Wednesday, December 2, 2009

Why I Teach Kids

A friend of mine recently flew down to Sacramento to run a marathon in the rain. I have to admit that my first thought was to ask him what planet he was from. My second thought, however, was a bit more introspective: “What propels this man to fly to California to run 26 miles for 3 hours and 30 minutes in a downpour, beating his body to the point of sheer exhaustion?” So I asked him.


He said that he needed to run in the race and finish under a certain time, to qualify for the Boston Marathon, a lifelong dream of his. Ah, then I understood! He was striving, enduring, and punishing his body because there was a bigger prize at stake. It’s always the bigger prize, or the higher purpose, that drives us to accomplish the smaller things along the way.

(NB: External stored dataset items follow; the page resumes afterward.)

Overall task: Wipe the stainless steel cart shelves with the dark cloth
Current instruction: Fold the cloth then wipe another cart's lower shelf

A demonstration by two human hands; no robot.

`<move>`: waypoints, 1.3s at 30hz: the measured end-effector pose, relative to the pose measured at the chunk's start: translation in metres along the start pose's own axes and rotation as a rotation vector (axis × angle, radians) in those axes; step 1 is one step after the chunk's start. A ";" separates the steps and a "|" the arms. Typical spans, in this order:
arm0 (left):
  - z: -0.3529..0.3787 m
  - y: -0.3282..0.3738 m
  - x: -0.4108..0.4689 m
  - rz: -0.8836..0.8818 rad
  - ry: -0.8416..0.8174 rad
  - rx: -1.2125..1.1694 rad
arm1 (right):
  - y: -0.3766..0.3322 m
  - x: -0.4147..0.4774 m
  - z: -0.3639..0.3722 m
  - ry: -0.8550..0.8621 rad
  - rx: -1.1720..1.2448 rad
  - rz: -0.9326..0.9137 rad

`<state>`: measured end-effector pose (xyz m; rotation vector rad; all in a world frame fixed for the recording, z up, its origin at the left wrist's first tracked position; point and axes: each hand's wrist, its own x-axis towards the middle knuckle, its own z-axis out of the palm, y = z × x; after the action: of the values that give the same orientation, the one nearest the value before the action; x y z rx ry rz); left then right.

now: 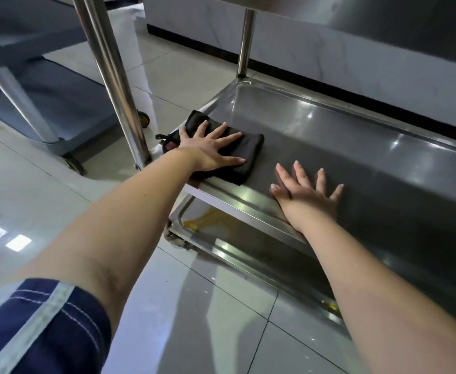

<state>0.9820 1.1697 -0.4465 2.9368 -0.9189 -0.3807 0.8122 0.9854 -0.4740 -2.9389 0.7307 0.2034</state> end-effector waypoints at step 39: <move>0.010 0.021 -0.067 -0.106 -0.040 -0.025 | 0.100 -0.054 -0.008 -0.033 0.002 -0.021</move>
<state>0.9149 1.1904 -0.4391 2.9730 -0.7593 -0.4541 0.7187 0.9208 -0.4649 -2.9327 0.6945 0.2492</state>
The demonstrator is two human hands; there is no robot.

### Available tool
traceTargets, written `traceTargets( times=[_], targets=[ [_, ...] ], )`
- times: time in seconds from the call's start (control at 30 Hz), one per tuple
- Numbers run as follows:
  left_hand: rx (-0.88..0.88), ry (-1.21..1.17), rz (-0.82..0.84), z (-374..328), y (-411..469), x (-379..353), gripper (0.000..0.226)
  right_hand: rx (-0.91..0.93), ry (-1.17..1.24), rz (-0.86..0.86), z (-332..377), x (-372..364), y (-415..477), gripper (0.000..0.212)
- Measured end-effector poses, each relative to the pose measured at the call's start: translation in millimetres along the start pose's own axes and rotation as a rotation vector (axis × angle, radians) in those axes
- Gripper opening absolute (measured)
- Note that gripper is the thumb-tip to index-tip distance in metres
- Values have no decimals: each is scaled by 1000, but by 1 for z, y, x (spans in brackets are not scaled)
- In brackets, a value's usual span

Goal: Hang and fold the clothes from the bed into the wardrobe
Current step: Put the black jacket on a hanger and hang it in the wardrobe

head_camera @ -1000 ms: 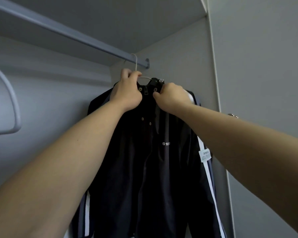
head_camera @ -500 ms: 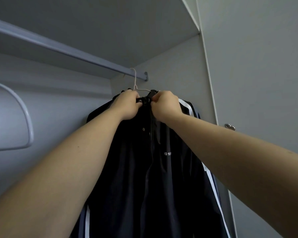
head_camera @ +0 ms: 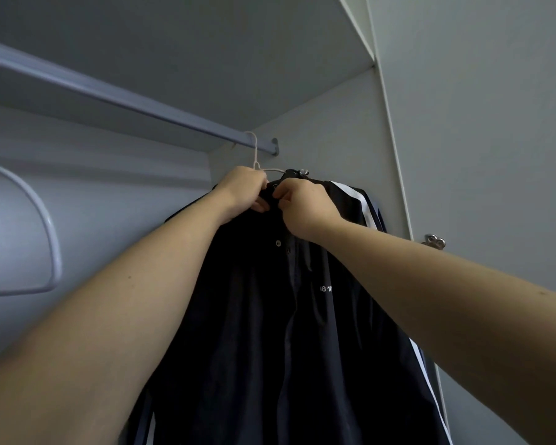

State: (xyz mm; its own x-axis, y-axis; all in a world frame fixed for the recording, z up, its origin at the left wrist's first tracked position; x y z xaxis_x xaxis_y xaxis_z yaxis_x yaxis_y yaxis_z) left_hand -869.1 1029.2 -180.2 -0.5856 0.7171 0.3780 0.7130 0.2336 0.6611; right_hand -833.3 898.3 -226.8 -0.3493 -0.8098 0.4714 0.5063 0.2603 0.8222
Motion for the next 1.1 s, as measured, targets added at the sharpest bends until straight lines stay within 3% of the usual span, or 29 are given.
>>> traceTargets(
  times=[0.1,0.17,0.27,0.53,1.1],
  targets=[
    [-101,144,-22,-3,0,-1,50,-15,-7,19,-3,-7,-2,31],
    [-183,321,-53,-3,1,0,42,-33,-15,41,-5,-12,-4,28],
    [-205,378,-44,-3,2,-1,29,-52,-24,61,-9,-16,-7,23],
    [-200,614,57,-6,2,-6,31,-146,-118,146,-17,-23,-14,18],
    [-228,754,-22,-12,0,-11,34,-170,-202,206,-22,-25,-26,22]
  ],
)
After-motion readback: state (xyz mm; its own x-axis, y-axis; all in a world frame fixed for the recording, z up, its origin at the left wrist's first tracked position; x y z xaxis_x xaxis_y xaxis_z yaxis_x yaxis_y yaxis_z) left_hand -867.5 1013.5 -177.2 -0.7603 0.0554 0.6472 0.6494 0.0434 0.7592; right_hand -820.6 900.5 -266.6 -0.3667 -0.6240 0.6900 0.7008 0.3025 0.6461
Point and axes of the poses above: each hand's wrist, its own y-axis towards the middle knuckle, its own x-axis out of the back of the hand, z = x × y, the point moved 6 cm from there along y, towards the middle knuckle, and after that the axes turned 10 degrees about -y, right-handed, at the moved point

I’ve never thought of applying a running analogy to teaching kids the Word of God, but I guess it fits pretty well. Like running a marathon, teaching kids isn’t for everyone; in fact, it might seem just as crazy to some as running 26 miles in the rain. Distractions, noise, short attention spans, separation anxiety, unique learning styles and even tears are just a regular part of any Sunday morning in the life of a children’s worker.

Everyone knows that the marathon is a culmination of months of training out on lonely back roads; no one else around, wondering to yourself if all the hard work will pay off one day. Such it is with teaching kids, as we spend Sunday after Sunday in the back rooms of the church, never fully knowing how much of the Bible lesson stuck, or whether that craft effectively reinforced the Biblical truth.

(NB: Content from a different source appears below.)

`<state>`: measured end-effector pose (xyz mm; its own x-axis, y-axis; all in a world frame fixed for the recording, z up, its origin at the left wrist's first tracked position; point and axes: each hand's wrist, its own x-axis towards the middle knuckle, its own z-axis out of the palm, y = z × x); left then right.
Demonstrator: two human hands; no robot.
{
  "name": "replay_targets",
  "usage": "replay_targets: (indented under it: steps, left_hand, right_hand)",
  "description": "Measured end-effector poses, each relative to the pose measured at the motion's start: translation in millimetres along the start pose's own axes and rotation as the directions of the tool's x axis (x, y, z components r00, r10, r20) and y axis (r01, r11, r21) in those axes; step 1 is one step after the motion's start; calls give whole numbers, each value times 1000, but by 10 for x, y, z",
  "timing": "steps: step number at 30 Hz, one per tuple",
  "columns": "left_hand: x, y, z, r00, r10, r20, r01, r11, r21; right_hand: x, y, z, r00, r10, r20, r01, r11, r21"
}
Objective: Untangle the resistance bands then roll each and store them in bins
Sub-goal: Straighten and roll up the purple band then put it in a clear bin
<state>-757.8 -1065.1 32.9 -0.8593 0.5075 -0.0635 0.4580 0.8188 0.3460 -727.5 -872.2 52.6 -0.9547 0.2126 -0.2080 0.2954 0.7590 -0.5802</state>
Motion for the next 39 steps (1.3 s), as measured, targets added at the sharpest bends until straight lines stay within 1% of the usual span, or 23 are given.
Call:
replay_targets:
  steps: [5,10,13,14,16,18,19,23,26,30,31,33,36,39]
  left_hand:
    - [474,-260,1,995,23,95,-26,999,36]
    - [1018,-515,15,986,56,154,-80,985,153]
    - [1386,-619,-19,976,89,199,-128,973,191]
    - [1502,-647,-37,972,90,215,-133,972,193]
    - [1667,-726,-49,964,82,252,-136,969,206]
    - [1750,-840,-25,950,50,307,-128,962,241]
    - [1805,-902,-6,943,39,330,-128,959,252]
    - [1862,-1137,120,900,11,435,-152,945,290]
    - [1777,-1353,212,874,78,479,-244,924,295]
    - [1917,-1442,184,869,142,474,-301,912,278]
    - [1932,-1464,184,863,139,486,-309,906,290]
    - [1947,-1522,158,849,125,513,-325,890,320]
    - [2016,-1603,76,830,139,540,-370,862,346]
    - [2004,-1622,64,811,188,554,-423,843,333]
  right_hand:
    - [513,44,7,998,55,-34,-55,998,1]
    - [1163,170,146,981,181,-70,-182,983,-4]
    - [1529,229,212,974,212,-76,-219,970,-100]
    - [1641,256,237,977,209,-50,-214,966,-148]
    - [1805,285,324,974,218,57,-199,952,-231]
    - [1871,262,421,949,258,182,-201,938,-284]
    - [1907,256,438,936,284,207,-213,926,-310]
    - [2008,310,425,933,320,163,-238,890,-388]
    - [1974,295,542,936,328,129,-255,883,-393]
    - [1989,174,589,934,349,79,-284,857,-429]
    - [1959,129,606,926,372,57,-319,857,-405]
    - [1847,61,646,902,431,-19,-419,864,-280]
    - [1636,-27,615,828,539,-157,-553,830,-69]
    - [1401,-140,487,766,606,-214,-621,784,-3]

But God knows….and He uses the Apostle Paul to remind us of the importance of our work, spurring us on to “run in such a way as to get the prize” (1 Cor. 9:24), and encouraging us to “not become weary in doing good” (Gal. 6:9). Most importantly, God wants us to “stand firm in one spirit with one mind, striving together for the faith of the gospel” (Phil. 1:27). I like that phrase “striving together”, because it reminds me that we are not alone, and that God is equally interested in the work He’s doing inside each of us, as He is in what we teach or how we care for the little ones.

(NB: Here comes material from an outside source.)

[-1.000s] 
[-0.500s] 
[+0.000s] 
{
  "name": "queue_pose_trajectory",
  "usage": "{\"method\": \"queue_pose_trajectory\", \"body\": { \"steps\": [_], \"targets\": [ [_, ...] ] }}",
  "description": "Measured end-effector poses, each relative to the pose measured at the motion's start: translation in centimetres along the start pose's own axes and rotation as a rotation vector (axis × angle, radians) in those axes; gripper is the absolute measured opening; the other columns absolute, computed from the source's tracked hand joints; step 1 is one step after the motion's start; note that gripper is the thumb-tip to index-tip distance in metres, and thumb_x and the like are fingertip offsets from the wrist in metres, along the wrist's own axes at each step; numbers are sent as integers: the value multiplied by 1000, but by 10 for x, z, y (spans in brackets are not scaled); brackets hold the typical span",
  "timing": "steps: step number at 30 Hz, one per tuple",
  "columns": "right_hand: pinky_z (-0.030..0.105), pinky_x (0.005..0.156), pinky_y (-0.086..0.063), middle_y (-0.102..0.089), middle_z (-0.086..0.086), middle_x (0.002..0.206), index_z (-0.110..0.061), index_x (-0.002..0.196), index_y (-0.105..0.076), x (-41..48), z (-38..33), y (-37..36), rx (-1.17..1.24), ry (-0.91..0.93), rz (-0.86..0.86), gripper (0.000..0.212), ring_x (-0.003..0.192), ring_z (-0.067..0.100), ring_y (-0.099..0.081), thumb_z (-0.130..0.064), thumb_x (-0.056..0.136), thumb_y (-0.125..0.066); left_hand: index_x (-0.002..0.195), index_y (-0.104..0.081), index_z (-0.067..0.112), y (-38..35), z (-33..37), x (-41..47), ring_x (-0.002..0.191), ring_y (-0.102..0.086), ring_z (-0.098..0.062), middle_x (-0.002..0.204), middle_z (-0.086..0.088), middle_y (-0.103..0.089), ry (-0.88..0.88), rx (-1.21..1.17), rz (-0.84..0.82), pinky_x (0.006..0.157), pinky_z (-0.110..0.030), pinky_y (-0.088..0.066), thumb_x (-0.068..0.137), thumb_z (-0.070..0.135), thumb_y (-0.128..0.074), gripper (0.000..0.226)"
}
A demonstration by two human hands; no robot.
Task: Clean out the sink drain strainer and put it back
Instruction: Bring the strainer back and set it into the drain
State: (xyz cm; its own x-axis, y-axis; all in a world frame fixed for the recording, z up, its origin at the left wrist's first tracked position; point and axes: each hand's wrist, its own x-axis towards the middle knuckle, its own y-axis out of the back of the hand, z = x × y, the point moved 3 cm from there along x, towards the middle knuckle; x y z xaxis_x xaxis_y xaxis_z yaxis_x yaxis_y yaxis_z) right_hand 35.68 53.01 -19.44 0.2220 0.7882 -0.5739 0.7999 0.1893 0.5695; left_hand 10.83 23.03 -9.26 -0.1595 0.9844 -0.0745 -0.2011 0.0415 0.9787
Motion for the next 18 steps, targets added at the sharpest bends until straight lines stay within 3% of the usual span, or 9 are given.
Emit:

The process of teaching kids is a not a sprint, but a marathon, one worth striving for when we think of these children as the next world changers and history makers of our time. They will one day sit in the same church rows that we sit in, hold places of office in the cities we reside, and work in the businesses that we now patronize. And even more than this, they will advance the road of the gospel to the ends of the earth, and that alone drives me to continue to press on, striving forward and together for the faith of the gospel.